## Directions for this task
Without the pictures, repeat the listing character for character.

· · · · ·

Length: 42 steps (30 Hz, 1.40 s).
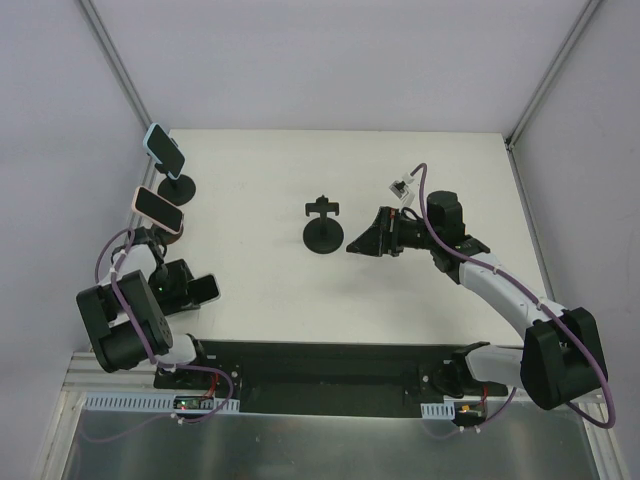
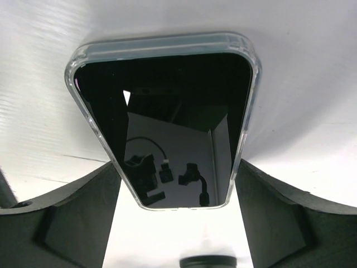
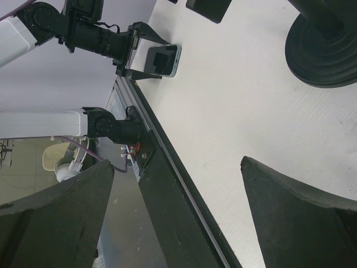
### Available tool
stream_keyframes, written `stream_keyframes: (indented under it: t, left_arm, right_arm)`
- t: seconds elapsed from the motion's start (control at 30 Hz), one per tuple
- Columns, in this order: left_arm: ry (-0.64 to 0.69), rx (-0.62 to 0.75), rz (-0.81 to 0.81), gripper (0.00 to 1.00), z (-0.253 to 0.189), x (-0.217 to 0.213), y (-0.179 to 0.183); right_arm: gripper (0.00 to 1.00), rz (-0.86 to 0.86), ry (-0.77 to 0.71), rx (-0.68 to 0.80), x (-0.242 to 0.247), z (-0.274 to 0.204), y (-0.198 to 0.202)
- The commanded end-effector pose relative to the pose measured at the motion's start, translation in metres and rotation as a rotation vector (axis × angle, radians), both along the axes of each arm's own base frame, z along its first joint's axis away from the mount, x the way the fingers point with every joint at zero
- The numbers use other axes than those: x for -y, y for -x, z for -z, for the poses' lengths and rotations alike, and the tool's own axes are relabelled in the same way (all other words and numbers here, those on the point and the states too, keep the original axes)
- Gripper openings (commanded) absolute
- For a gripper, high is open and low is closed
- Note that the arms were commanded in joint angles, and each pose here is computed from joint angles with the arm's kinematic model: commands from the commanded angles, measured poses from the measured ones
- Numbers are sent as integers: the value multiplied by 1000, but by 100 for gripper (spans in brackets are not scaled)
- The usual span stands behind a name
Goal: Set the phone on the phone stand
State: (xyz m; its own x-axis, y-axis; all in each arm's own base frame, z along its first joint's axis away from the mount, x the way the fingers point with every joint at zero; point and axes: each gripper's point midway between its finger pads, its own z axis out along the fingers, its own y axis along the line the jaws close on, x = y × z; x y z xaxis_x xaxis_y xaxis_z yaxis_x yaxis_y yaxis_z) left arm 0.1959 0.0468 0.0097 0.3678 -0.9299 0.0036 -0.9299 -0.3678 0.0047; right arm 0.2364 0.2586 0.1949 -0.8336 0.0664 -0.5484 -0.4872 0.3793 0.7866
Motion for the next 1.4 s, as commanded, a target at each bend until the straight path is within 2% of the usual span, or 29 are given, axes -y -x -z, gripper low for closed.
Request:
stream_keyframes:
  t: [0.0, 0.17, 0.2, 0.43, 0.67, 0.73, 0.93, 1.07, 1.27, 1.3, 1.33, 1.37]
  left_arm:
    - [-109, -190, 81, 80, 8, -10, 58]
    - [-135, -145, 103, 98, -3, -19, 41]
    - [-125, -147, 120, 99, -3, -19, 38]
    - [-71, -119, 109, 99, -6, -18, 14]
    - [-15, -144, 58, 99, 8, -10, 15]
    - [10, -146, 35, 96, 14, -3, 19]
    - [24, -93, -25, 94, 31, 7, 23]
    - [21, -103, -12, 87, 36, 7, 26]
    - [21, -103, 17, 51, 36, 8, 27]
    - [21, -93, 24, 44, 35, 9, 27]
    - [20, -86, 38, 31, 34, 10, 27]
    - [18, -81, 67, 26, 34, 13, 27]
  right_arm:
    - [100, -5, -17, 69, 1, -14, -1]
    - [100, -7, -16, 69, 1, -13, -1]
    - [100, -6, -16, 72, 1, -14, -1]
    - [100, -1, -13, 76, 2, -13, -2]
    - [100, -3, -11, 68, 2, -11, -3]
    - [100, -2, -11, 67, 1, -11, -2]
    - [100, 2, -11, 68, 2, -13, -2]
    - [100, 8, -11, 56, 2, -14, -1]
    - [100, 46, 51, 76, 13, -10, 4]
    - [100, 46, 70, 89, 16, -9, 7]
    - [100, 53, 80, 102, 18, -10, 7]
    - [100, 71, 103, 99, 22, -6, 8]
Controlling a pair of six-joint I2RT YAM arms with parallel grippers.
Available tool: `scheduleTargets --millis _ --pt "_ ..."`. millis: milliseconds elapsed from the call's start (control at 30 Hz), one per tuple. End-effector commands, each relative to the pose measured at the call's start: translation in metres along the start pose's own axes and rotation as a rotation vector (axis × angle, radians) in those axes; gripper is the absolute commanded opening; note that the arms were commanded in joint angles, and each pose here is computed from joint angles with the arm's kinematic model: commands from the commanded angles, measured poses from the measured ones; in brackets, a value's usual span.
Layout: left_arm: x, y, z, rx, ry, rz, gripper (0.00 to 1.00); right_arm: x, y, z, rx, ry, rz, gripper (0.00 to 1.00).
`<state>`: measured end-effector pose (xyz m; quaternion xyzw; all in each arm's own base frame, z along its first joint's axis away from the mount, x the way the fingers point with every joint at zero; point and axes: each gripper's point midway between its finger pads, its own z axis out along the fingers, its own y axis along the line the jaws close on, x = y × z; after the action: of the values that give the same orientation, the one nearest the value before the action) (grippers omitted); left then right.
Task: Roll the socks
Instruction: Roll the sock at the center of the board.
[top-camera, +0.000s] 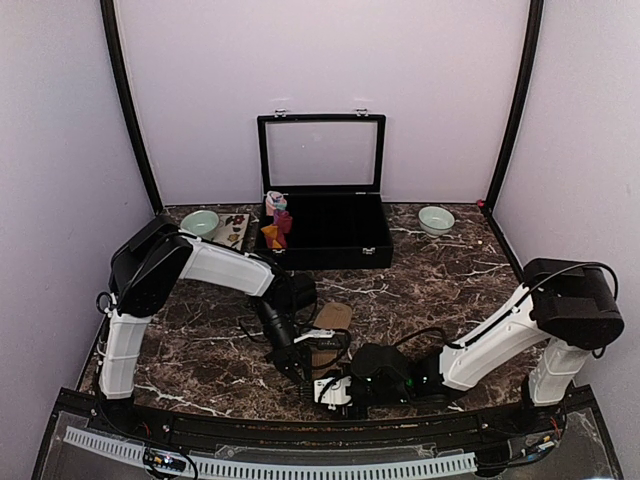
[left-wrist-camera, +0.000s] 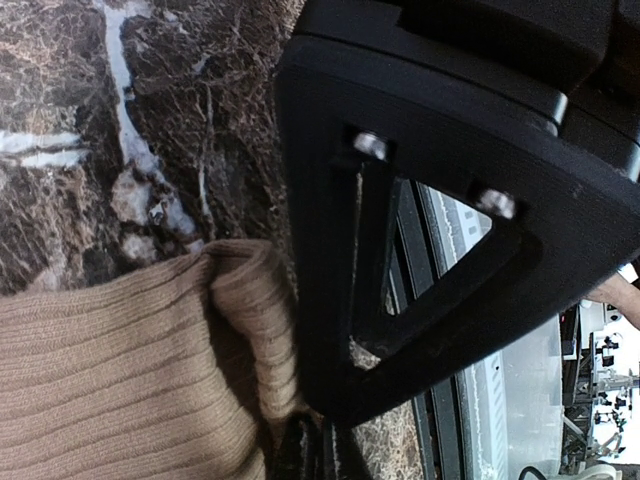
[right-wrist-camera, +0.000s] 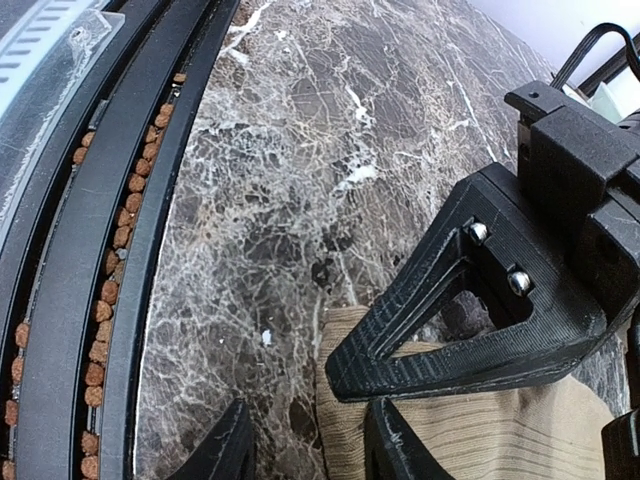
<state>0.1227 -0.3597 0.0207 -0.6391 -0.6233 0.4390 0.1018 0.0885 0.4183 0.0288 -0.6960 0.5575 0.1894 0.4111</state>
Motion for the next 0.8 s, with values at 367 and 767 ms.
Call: scheduleTargets --millis 367,767 --pt "0.049 0.027 0.007 -0.106 0.203 -0.069 0.00 0.032 0.008 0.004 -0.029 0.059 0.035 0.34" --pt "0.038 0.015 -0.006 -0.136 0.179 -0.046 0.25 0.068 0.026 0.018 -0.092 0.174 0.118 0.20"
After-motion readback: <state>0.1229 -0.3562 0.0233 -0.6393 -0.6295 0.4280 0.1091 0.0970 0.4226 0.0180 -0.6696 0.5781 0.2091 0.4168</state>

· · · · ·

## Result of this task
Length: 42 steps (30 Hz, 1.40 s).
### Available tool
stream_keyframes, written `stream_keyframes: (indented under it: t, left_arm, right_arm)`
- t: seconds elapsed from the motion's start (control at 30 Hz), one per tuple
- Columns, in this order: left_arm: ry (-0.64 to 0.69), rx (-0.62 to 0.75), rz (-0.81 to 0.81), gripper (0.00 to 1.00), z (-0.253 to 0.189), x (-0.217 to 0.213), y (-0.179 to 0.183); right_arm: gripper (0.00 to 1.00), rz (-0.86 to 0.86), ry (-0.77 to 0.71), rx (-0.68 to 0.80), x (-0.242 to 0.247), z (-0.274 to 0.204), y (-0.198 to 0.202)
- The commanded end-effector pose relative to the pose measured at the motion's start, translation in metres and rotation as a rotation vector (axis × angle, radians), both along the axes of each arm's own base frame, z along its first joint's axis away from the mount, x the way the fingers point with every joint at zero
- The numbers use other axes than those: x for -y, y for -x, z for -z, for the poses' lengths and rotations alike, and the tool's own axes are relabelled in the same way (all other words and numbers here, those on the point and the states too, keep the original axes)
- Gripper openings (commanded) absolute
- For a gripper, high is open and low is closed
- Note that the arms were commanded in joint angles, and each pose here is computed from joint angles with the arm's kinematic model: commands from the commanded angles, measured poses from the measured ones
- Numbers are sent as integers: the value multiplied by 1000, but by 100 for gripper (spans in brackets are not scaled)
- The usual span stands behind a name
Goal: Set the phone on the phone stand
State: (xyz m; its own x-axis, y-axis; all in each arm's own base frame, z along its first joint's axis away from the mount, x the way the fingers point with every joint at zero; point and axes: each gripper's point midway between its finger pads, its own z axis out along the fingers, its own y axis along the line the jaws close on, x = y × z; x y z xaxis_x xaxis_y xaxis_z yaxis_x yaxis_y yaxis_z) left arm 0.1959 0.0468 0.0097 0.3678 -0.9299 0.0036 -0.9299 -0.3678 0.0047; right arm 0.2364 0.2586 0.1949 -0.8336 0.0664 -0.5484 -0.4872 0.3793 0.7866
Motion for the next 1.4 s, as commanded, a target at each bend until the straight path is within 2% of the usual span, or 29 are given, axes -y -x -z, gripper low for closed.
Request:
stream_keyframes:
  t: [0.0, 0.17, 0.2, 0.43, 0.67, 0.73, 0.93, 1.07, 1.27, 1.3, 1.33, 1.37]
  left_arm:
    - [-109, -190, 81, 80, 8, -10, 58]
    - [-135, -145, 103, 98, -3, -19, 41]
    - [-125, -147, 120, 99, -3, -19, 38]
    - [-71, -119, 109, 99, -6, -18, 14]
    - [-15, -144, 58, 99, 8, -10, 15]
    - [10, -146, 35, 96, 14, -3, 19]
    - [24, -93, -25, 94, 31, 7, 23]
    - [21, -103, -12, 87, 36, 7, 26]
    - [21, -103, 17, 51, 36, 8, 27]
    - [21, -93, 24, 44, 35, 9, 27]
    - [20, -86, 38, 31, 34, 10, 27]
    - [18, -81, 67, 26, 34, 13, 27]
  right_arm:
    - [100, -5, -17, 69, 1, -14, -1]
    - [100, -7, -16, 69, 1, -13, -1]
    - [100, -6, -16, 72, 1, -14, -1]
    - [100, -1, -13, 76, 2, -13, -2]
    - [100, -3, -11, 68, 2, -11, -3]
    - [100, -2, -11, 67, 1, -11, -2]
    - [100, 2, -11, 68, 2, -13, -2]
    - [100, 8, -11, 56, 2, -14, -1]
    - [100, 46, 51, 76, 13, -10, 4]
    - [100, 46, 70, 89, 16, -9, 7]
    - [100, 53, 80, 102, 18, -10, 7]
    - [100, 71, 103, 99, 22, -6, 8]
Controlling a pair of six-joint I2RT YAM arms with parallel grippers.
Available tool: `scheduleTargets --millis _ --pt "_ ..."`. millis: milliseconds elapsed from the call's start (control at 30 Hz), one per tuple. End-effector commands, each relative to the pose measured at the call's start: translation in metres along the start pose's own axes and rotation as a rotation vector (axis × angle, radians) in those axes; gripper is the absolute commanded opening; note that the arms were commanded in joint angles, and each pose here is computed from joint angles with the arm's kinematic model: commands from the commanded angles, measured poses from the measured ones; in brackets, a value's usual span.
Layout: left_arm: x, y, z, rx, ry, rz, gripper (0.00 to 1.00); right_arm: x, y, z, rx, ry, rz, gripper (0.00 to 1.00).
`<state>`: measured end-effector pose (xyz m; quaternion xyzw; all in each arm's own base frame, z along its first joint's axis away from the mount, x the way the fingers point with every joint at zero; point and axes: each gripper's point midway between its finger pads, its own z axis out along the fingers, its own y axis along the line the jaws close on, x = y × z; after the action: of the values that give the same orientation, the one nearest the value before the action) (grippers omitted); left then right.
Task: Roll the socks
Instruction: Roll the sock at the center of the board.
[top-camera, +0.000s] 
[left-wrist-camera, +0.000s] 
[right-wrist-camera, +0.000s] 
<state>0.1227 -0.3597 0.0207 -0.6391 -0.6233 0.4390 0.1018 0.0885 0.4183 0.0288 -0.6960 0.5575 0.1894 0.4111</state>
Motion for the next 0.8 s, with values at 367 and 767 ms.
Call: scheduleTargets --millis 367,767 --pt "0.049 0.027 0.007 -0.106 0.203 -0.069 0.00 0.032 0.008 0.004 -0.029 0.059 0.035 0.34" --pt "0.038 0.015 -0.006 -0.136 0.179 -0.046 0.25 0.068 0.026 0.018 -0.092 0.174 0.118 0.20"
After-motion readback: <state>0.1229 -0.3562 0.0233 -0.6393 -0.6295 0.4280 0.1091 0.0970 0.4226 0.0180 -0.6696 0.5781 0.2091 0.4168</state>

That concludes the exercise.